对于句子中的不同单词，我怎样才能得到一个 output 像 A=B

Question

I'm trying to find different words in 2 different sentence and my sentences inside of Excel's A row and B row.

def UncommonWords(A, B): 

    res = len(test_string.split()) 
    count = {} 

    for word in A.split(): 
        count[word] = count.get(word, 0) + 1

    for word in B.split(): 
        count[word] = count.get(word, 0) + 1

    return [word for word in count if count[word] == 1]  


A = "wu tang clan"
B = "wu tang can"

print(UncommonWords(A, B)) 
print(A,'=',B)

A = "wu tang clan" B = "wu tang can" I have A and B sentences. As you can see 'clan' and 'can' words different. I need an output like:

clan=can

So I dont want to match not unique words. And my A and B sentences always gonna change because i will get my sentences from Excel but my code just return me

wu tang clan=wu tang can

in my code return part give me an output like ['clan'],['can'] but this not seperated. I thought if i can seperate them like that 'A sentence unique word: clan' as dif1 'B sentence unique word: clan' as dif2

i will put dif1 and dif2 to print(dif1,'=',dif2) probably my output will ['clan=can'] and its so fine for me. By the way sorry for my English, thank you for helps.

Edit1:

 Specific examples:

 A = "put returns between two sentence"
 B = "put returns bet ween 2 sentence"

 Output should be like: between two = bet ween 2

 So i have to find unique words in A with in order then find in B, after that output should be as above.

Edit2:

 A = "a breath before surfacing"
 B = "a be before sura"

 Output should be like: breath=be|surfacing=sura

 uncommon_word_in_A[0] ?= uncommon_word_in_B[0]
 uncommon_word_in_A[1] ?= uncommon_word_in_B[1]

Answer 1

The result you get is to be expected since you print your arguments instead of printing the result of the function (noticed the return statement at the end of the function?). You'd want something like:

result = UncommonWords(A, B)
print("{} = {}".format(result[0], result[1])

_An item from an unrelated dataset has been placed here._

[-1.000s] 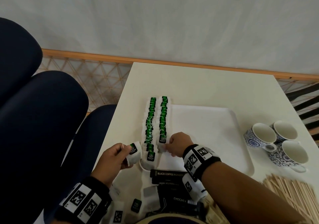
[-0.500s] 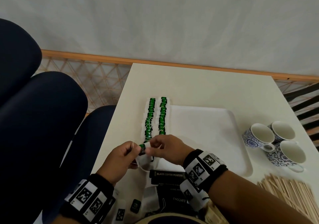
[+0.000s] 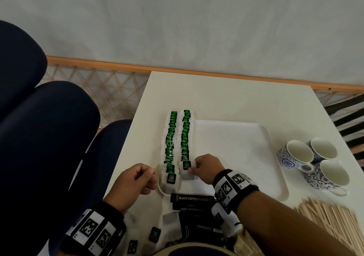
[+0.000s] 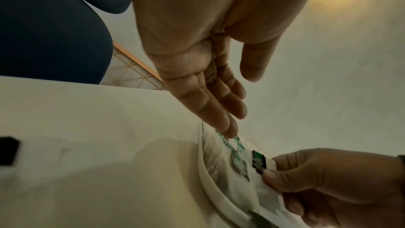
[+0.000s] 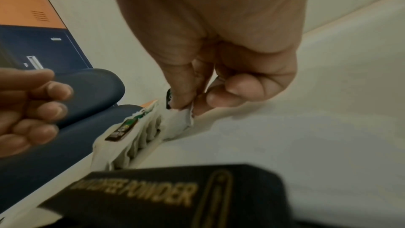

but this blindly assumes you always have exactly one word of difference between your two strings - which will certainly not be the case for real data.

Also, your code is very inefficient. Using the builtin set type and it's symmetric_difference operation gives the same result in much less time and much less code:

print(set(A).symmetric_difference(set(B)))

Oh and yes, Python's naming conventions are all_lower for variables, functions and modules and CamelCase for classes.

Answer 2

Here is sample code for your reference

 def UncommonWords(A, B): 
    A = A.split()
    B = B.split()
    uncommon = [(A[i],B[i]) for i in range(0,len(A)) if not str(A[i])==str(B[i])]
    return uncommon


A = "wu tang clan"
B = "wu tang can"

uncommon = UncommonWords(A, B) 
print(['='.join([i[0],i[1]]) for i in uncommon])

Hope this helps

Answer 3

def UncommonWords(A, B):
    A_list=A.split()
    B_list=B.split()
    uncommon_word_in_A = []
    uncommon_word_in_B = []
    i = 0
    for word in A_list:
        if word not in B_list:
            uncommon_word_in_A.append(word)


    for word2 in B_list:
        if word2 not in A_list:
            uncommon_word_in_B.append(word2)

    for i in range(0, len(uncommon_word_in_A)):
        print(uncommon_word_in_A[i], end=" ")

    print("=", end=" ")

    for i in range(0, len(uncommon_word_in_B)):
        print(uncommon_word_in_B[i], end=" ")


A = "put returns between two sentence"
B = "put returns bet ween 2 sentence"

UncommonWords(A, B)

Output:

 between two = bet ween 2